Court Opinion

ID: 5625658
Source: CourtListenerOpinion
Date Created: 2022-01-11 04:52:09.609602+00
Date Added: 2024-06-11T08:37:36.085718
License: Public Domain

Sutton, J.,
dissenting. The writer prepared the above opinion for the court, and agrees to what is said therein, except division 4, dealing with the motion to dismiss the writ of error because of failure to make necessary parties, from which I dissent. I think the motion to dismiss should be sustained. The plaintiff instituted before a justice of the peace a possessory-warrant proceeding for a dog, alleging the dog to be in the custody of two defendants. The justice of the peace found that the plaintiff was entitled to *542the possession of the dog on his giving the required bond. One of the defendants filed a petition to the superior court for the writ of certiorari, which was granted, and the judgment was set aside and the proceeding remanded for another hearing before the justice of the peace. Thereupon the plaintiff excepted to the judgment remanding the case, naming himself as a plaintiff in error, and the defendant .who sued out the certiorari as the defendant in error.
The writ of certiorari lies to a judgment in a possessorywarrant case, and “Upon hearing the certiorari the judge may remand the case or give final judgment and direction therein, as he may see fit.” Code, § 82-303. This section has reference to certioraries in possessory-warrant cases. Bush v. Rawlins, 80 Ga. 583 (2), 587 (5 S. E. 761). When the proceeding is remanded by the judge for a rehearing before the justice of the peace, the same will be a de novo investigation, as if no trial had been had. Cox v. Snell, 77 Ga. 469. The right to possession is the only thing that can be tried in a possessory-warrant proceeding. Therefore, when this case was remanded, it stood lor trial before the justice of the peace, as though no trial had previously been had therein.
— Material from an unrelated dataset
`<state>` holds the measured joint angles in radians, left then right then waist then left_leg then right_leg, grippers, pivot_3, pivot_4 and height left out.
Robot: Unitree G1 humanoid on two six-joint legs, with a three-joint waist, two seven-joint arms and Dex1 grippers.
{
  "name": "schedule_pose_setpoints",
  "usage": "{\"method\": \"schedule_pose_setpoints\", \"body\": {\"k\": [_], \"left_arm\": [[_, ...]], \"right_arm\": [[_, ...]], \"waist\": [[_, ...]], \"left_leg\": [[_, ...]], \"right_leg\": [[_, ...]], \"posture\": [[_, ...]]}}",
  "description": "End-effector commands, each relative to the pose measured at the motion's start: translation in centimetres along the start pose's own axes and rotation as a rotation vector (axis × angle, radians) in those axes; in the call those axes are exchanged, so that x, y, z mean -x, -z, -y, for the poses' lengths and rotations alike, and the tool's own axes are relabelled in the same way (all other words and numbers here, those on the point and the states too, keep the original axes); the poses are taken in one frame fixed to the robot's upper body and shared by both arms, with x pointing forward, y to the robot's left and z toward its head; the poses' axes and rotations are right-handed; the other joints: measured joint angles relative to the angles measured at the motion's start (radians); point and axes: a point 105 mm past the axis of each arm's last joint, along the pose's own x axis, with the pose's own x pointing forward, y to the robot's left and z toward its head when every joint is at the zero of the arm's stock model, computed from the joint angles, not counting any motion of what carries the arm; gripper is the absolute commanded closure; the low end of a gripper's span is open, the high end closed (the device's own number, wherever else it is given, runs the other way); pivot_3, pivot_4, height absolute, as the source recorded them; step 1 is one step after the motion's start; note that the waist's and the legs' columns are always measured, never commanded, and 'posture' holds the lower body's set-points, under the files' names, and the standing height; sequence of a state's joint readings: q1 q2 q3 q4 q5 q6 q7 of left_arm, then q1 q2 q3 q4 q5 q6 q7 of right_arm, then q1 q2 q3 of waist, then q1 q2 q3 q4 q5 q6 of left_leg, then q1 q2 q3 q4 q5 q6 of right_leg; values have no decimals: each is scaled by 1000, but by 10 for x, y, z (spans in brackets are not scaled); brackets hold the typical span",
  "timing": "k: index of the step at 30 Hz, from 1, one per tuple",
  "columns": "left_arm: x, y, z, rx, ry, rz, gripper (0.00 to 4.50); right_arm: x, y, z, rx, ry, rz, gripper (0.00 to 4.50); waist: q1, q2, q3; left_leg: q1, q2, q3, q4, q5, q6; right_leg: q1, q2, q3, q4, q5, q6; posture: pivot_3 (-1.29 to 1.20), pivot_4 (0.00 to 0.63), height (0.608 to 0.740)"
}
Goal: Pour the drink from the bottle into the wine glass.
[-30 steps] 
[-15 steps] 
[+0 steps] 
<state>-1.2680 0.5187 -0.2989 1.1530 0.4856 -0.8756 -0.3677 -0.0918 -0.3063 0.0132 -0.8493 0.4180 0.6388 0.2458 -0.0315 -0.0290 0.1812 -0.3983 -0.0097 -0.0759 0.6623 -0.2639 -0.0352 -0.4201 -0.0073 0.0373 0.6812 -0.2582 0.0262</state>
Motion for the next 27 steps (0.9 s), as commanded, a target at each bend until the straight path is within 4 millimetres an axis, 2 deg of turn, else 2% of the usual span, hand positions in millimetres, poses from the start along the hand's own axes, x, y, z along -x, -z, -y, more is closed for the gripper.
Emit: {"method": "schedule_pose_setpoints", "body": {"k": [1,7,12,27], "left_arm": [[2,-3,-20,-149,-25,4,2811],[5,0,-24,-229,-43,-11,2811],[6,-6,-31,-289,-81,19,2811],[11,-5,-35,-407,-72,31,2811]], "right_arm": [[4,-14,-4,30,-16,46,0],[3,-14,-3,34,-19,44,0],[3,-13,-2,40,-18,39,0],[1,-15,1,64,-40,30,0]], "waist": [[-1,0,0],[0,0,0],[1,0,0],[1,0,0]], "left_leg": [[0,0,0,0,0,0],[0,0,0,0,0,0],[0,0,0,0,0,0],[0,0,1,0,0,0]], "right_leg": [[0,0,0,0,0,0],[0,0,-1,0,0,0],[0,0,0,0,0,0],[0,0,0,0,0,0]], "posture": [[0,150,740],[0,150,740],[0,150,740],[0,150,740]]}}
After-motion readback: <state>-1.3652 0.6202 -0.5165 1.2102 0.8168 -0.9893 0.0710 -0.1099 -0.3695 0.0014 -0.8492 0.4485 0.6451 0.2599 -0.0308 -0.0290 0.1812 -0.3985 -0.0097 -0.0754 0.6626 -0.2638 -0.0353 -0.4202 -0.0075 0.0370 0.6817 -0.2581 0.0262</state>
All persons who are interested in sustaining or reversing the judgment of the court below are indispensable parties in the Supreme Court or the Court of Appeals, and they must be made parties to the bill of exceptions. Code, § 6-1202; Edwards v. Wall, 153 Ga. 776 (113 S. E. 190); Greeson v. Taylor, 160 Ga. 392 (128 S. E. 177) ; Daniel v. Virginia-Carolina Chemical Cor., 50 Ga. App. 275 (177 S. E. 925), and cit. Tolliver was one of the defendants, and was a party to the case when the judgment was rendered awarding the property to the plaintiff. This judgment, on certiorari brought by the other defendant to the superior court, was reversed and the case was sent back for another trial in the justice’s court. Tolliver was certainly interested in sustaining the judgment of the superior court on the certiorari, which set aside the judgment in the justice’s court awarding the property to the plaintiff, as the last-mentioned judgment at least subjected this defendant to the payment of the costs in the case. When the judge sustained the certiorari and remanded the case for another hearing, this put the entire case, not just part of it, back in the *543justice’s court as it stood before the trial there, to wit, a possessory-warrant proceeding sued out by W. M. Wadsworth against Fred Olive and Dr. G. C. Tolliver for the possession of a certain dog. So where a possessory warrant is sued out in a justice’s court against two defendants, and judgment is rendered finding that the plaintiff is entitled to possession of the property, and a petition for certiorari is. sued out by one of the defendants, which is sustained and the case remanded for rehearing before the justice of the peace, to which judgment the plaintiff excepts, both defendants against whom was taken out the possessory warrant 'alleging the property to be in their custody were interested in sustaining the judgment of the superior court; and where only the defendant who filed the petition for certiorari is made a party to the bill of exceptions and served therewith, the writ of error should be dismissed for want of proper parties defendant in error. The cases of Chason v. Anderson, and Dillin v. United Roofing &c. Co., supra, were different on their facts from the present pase, and I do not think the rulings there announced are applicable here.